Some of Rosewood’s neighbors speak limited English or aren’t computer savvy, Liddicoat says. Rosewood has staffers who speak Spanish, Nepali and Rohingya.

“Early registration is a great method of increasing access to parks programs,” Liddicoat says. “That’s what a lot of our work is about, increasing access.”

But, ironically, even some of the people who are the intended recipients of early registration either feel uncomfortable using the benefit or still don’t know about it.

Lilley felt grateful to land her daughter an otter lesson at the East Portland Community Center despite getting stuck in Interstate 205 traffic on the way home to Brentwood-Darlington two nights a week.

At Mt. Scott Community Center, her regular pool, Lilley asked the front desk employee about how to get on the early registration list. Lilley has a disability that qualifies her for the early registration program. While the front desk employee at Mt. Scott was happy to help her pick out swimming lessons for her daughter, Lilley passed.

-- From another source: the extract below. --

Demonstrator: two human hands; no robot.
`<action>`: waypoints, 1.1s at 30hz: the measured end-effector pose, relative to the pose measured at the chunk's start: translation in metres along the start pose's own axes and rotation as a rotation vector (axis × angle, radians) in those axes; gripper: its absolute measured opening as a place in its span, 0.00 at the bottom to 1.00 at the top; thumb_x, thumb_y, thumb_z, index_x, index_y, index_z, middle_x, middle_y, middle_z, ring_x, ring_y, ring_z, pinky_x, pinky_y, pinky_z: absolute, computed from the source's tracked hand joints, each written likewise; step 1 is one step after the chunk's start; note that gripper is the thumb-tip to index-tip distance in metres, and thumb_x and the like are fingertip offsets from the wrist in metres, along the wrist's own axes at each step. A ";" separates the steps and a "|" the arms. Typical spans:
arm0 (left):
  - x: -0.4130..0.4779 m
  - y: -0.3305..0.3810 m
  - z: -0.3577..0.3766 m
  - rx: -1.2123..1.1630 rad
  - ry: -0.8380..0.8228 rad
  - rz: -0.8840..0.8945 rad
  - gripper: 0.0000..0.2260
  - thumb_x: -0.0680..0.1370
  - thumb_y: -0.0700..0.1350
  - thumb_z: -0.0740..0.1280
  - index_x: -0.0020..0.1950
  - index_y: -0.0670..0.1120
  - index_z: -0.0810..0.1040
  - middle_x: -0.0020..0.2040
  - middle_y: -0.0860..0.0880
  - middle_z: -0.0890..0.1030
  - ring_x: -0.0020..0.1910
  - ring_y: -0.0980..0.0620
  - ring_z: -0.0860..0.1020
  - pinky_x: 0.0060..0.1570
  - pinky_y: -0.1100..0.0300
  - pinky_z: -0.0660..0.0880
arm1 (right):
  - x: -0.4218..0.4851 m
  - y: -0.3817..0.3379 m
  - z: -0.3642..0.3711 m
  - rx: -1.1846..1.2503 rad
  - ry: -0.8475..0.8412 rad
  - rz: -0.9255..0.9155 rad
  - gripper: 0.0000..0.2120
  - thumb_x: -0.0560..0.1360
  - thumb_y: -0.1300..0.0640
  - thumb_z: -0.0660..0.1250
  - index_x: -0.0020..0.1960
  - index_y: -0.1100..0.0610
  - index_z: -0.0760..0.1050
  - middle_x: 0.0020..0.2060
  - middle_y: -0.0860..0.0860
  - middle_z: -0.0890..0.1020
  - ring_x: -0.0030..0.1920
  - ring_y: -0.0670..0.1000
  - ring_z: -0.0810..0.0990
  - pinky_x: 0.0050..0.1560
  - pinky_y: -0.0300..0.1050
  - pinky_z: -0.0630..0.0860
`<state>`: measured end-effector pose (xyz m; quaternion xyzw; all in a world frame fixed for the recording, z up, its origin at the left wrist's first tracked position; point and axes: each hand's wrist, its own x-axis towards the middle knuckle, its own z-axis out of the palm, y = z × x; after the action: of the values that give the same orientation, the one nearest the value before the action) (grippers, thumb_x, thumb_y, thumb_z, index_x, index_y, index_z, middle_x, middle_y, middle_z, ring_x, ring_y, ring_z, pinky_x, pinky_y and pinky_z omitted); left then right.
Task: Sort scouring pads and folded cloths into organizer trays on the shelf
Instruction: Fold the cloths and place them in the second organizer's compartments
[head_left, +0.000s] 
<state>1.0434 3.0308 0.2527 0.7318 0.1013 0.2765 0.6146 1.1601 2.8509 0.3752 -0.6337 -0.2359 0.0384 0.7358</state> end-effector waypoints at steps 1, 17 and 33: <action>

“I’ve thought about it and I don’t feel marginalized enough,” Lilley says. Her daughter turns 11 in February but insists on swimming with a full snorkel mask because she cannot hold her breath underwater.

Ailyn Taylor, a mother of two, had to take a break during her job as a teacher to be on her phone for 12:30 pm registration; her 6-year-old daughter was waitlisted anyway.

“It had me really frustrated, and my kid was also frustrated,” Taylor says. “What else could I do? Learning to swim is a necessity for her age.”

She has tried and failed to register her daughter for swimming lessons for three years now. As a creative solution for her disappointed daughter, Taylor planned a family vacation to Eastern Oregon, where her husband tried to teach their daughter to swim in hotel pools.

Taylor is from the Philippines and therefore eligible for early registration, but was unaware of the program.

She has settled for taking her children to open swim on weekends. Her daughter has never had a formal lesson.

“That’s her passion,” she says. “She’s a free girl in the water.”